INSTRUCTIONS FOR THE TASK:
Reproduce, exactly and in full, only the lines below from the one containing "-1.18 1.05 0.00" through the one containing "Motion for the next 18".

*** Opening of SUPPLIED INFORMATION ***

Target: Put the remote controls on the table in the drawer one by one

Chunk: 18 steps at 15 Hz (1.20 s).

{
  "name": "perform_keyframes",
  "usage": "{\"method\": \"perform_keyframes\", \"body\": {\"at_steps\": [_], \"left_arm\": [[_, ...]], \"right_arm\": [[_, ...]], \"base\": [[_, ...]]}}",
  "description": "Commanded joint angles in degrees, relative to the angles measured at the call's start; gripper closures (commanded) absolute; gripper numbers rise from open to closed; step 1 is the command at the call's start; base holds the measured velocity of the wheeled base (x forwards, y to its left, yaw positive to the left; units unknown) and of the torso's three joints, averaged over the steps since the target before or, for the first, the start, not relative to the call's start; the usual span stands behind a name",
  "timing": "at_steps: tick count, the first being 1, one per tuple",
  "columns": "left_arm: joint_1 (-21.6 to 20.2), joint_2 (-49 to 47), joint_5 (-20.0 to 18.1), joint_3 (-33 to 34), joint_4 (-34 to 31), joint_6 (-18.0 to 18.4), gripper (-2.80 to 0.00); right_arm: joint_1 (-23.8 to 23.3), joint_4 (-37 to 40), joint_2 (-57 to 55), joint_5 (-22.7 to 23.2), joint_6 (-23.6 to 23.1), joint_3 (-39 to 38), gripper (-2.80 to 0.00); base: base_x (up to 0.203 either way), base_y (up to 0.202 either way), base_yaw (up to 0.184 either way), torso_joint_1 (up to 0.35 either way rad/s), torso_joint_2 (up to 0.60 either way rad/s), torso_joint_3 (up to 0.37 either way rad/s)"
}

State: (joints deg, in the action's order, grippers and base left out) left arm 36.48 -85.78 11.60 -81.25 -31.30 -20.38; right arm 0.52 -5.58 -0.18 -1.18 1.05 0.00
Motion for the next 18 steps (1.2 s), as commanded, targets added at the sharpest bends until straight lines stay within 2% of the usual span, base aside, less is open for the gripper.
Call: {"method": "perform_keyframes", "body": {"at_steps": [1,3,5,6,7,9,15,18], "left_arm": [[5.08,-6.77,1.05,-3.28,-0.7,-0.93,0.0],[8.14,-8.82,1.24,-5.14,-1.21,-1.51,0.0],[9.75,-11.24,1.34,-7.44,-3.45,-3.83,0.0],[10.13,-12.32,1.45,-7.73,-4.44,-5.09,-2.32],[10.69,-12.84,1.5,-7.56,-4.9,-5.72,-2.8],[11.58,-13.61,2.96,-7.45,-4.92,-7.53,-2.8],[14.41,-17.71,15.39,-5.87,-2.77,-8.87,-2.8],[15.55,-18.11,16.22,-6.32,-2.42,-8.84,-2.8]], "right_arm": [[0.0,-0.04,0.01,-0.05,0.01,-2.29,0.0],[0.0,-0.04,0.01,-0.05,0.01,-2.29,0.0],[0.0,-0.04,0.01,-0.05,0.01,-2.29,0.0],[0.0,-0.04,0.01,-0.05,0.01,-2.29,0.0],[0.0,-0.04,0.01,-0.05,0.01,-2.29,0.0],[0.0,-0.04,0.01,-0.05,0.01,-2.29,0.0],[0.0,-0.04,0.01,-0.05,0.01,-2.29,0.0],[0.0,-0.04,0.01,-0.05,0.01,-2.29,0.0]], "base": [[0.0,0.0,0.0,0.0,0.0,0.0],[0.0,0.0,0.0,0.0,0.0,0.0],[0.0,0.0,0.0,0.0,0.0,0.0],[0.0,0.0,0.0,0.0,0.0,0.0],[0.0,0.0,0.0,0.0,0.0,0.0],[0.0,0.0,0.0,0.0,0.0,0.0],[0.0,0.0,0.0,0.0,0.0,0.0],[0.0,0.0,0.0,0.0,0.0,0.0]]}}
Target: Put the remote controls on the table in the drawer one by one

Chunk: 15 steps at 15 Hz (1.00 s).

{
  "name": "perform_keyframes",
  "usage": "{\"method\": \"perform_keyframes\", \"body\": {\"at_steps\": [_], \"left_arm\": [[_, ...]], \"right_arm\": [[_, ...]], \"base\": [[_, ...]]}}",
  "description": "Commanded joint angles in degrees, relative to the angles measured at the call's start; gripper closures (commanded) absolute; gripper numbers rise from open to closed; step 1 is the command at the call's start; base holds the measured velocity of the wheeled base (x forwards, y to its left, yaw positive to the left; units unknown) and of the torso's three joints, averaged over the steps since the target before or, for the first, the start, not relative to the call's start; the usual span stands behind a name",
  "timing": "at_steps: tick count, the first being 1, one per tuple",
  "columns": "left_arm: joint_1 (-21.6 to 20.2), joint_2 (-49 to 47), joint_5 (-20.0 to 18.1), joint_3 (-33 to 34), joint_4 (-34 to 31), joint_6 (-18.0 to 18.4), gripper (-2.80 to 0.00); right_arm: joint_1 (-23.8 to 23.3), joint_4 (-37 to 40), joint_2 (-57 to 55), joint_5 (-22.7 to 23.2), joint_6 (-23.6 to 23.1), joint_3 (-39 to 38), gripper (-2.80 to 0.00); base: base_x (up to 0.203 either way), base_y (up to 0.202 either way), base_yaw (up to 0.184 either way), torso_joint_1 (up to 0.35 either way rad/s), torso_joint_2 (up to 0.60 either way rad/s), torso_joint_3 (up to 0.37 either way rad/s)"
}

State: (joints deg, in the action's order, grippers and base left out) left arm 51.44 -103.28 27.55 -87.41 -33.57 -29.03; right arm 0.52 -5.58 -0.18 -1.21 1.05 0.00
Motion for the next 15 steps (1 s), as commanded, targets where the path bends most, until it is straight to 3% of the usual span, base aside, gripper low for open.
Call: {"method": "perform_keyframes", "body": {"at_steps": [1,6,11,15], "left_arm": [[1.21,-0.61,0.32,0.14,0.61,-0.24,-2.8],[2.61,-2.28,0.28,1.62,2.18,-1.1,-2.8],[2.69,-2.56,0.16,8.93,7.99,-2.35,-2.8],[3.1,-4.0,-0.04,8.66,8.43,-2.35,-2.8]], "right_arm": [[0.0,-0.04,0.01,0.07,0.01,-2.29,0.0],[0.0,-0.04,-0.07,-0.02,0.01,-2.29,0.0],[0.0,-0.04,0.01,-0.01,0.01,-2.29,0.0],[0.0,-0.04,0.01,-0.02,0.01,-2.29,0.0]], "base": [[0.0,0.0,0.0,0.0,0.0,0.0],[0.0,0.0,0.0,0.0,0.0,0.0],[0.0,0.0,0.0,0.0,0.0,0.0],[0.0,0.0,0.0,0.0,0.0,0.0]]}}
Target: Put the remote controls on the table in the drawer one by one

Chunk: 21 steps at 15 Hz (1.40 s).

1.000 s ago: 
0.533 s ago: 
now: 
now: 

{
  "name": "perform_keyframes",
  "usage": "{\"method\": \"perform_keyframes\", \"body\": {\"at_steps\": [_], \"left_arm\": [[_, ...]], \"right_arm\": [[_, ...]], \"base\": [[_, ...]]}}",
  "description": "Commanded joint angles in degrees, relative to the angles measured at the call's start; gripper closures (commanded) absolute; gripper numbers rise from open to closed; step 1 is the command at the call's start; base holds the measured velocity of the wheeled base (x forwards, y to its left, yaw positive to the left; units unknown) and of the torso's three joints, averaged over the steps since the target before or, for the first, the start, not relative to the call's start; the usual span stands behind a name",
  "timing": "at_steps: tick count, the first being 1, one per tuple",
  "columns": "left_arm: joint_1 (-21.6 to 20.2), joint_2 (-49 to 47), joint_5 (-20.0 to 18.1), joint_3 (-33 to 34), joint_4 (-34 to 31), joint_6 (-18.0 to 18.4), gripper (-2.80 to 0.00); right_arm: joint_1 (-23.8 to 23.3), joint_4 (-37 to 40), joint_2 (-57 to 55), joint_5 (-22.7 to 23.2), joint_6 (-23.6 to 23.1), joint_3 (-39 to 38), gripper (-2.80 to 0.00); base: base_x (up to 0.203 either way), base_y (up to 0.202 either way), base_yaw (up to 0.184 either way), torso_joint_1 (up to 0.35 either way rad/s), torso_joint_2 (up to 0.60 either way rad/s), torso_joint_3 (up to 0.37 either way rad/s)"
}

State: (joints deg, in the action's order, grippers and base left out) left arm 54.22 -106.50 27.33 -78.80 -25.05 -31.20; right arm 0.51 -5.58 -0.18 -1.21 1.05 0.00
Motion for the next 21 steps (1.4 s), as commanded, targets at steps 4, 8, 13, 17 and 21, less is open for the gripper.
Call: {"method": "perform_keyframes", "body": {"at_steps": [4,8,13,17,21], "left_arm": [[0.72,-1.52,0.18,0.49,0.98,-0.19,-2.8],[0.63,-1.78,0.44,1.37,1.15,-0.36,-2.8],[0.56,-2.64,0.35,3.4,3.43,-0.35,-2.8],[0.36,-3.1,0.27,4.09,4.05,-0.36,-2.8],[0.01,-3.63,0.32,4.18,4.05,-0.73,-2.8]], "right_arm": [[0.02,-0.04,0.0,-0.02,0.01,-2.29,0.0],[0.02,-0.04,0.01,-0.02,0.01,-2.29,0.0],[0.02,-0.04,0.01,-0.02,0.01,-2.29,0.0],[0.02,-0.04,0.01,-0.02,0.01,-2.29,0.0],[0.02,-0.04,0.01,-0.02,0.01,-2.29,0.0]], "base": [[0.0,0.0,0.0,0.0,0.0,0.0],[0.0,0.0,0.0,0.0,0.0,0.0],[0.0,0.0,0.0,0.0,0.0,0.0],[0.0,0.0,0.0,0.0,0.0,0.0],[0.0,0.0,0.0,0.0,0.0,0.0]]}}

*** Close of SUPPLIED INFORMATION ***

EXERCISE RESULT:
State: (joints deg, in the action's order, grippers and base left out) left arm 36.48 -85.78 11.60 -81.25 -31.30 -20.38; right arm 0.52 -5.58 -0.18 -1.18 1.05 0.00
Motion for the next 18 steps (1.2 s), as commanded, targets added at the sharpest bends until straight lines stay within 2% of the usual span, base aside, less is open for the gripper.

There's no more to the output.